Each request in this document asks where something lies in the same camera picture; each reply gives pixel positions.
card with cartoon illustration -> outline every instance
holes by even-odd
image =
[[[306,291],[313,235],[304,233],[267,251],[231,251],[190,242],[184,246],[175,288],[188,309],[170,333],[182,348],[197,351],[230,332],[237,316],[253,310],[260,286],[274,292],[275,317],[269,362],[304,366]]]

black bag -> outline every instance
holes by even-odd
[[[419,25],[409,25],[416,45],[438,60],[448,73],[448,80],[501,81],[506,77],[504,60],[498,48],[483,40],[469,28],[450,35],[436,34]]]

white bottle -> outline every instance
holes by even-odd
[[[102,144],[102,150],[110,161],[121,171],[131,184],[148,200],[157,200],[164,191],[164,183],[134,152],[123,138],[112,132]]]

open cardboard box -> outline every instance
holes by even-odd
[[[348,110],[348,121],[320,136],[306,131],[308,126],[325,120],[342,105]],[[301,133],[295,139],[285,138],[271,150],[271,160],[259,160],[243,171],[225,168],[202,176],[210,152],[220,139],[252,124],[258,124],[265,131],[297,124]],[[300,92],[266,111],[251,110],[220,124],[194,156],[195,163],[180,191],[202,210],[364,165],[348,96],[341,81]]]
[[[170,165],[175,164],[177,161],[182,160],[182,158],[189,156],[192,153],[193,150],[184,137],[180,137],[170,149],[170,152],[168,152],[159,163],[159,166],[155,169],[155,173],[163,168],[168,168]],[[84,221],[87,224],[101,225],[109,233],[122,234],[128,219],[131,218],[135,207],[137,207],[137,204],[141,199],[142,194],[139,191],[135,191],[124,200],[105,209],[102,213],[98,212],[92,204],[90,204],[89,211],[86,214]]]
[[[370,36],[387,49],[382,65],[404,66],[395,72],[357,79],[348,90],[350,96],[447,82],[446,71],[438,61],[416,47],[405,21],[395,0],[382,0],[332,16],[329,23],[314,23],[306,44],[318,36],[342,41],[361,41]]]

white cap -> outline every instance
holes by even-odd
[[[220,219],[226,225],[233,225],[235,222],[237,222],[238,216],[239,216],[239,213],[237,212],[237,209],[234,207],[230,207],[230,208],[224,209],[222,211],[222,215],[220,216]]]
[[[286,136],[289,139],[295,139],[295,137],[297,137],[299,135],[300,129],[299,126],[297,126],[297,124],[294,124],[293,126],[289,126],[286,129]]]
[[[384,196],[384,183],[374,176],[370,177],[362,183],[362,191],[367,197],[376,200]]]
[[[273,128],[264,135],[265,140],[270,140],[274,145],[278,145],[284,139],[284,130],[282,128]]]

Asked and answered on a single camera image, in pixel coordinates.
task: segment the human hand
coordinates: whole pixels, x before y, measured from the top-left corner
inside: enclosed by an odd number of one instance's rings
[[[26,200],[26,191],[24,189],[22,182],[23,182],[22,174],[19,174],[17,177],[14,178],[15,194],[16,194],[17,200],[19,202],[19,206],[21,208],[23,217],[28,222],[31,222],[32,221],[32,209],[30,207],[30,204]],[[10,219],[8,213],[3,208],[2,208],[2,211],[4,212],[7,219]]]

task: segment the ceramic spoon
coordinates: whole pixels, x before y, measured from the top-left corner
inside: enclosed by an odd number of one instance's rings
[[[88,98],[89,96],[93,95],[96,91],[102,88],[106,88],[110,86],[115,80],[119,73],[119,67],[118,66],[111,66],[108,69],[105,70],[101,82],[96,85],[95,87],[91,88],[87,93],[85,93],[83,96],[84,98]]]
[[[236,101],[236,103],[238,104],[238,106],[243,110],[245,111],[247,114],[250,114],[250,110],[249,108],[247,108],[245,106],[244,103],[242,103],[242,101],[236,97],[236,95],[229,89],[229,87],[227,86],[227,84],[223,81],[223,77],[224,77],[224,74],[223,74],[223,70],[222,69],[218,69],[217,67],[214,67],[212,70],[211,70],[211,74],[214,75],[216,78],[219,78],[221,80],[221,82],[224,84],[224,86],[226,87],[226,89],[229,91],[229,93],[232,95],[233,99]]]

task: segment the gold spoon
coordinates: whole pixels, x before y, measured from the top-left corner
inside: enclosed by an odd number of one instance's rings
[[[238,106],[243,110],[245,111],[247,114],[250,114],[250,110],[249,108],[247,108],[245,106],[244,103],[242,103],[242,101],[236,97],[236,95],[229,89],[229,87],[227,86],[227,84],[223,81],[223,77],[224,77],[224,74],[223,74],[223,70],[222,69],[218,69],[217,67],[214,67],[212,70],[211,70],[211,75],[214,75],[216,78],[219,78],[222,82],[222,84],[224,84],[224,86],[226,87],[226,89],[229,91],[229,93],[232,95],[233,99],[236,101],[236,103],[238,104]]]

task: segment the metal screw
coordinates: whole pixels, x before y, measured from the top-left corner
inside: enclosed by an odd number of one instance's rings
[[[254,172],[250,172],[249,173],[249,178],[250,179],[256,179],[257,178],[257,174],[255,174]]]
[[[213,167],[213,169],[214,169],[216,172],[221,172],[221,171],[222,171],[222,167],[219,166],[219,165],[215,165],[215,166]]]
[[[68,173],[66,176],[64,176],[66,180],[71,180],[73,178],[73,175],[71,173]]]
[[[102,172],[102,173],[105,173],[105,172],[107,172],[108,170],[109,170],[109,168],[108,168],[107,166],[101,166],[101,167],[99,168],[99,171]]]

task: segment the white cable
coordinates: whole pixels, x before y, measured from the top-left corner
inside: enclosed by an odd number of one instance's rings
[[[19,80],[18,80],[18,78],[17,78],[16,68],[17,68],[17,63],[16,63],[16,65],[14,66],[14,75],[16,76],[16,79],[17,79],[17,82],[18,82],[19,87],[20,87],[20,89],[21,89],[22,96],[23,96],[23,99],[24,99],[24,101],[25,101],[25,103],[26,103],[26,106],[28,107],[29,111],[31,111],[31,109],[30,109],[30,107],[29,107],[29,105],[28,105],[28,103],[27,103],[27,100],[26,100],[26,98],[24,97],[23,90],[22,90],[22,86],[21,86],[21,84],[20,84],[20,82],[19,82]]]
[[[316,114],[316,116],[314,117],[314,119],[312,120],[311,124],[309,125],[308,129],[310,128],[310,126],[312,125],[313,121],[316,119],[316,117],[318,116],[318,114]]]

▬▬▬▬▬▬▬▬▬▬

__What is required__. Using the listing, filter for "task" and return the matching lines.

__Answer space__.
task: segment the human hand
task: segment the ceramic spoon
task: segment the gold spoon
task: segment the metal screw
task: segment the white cable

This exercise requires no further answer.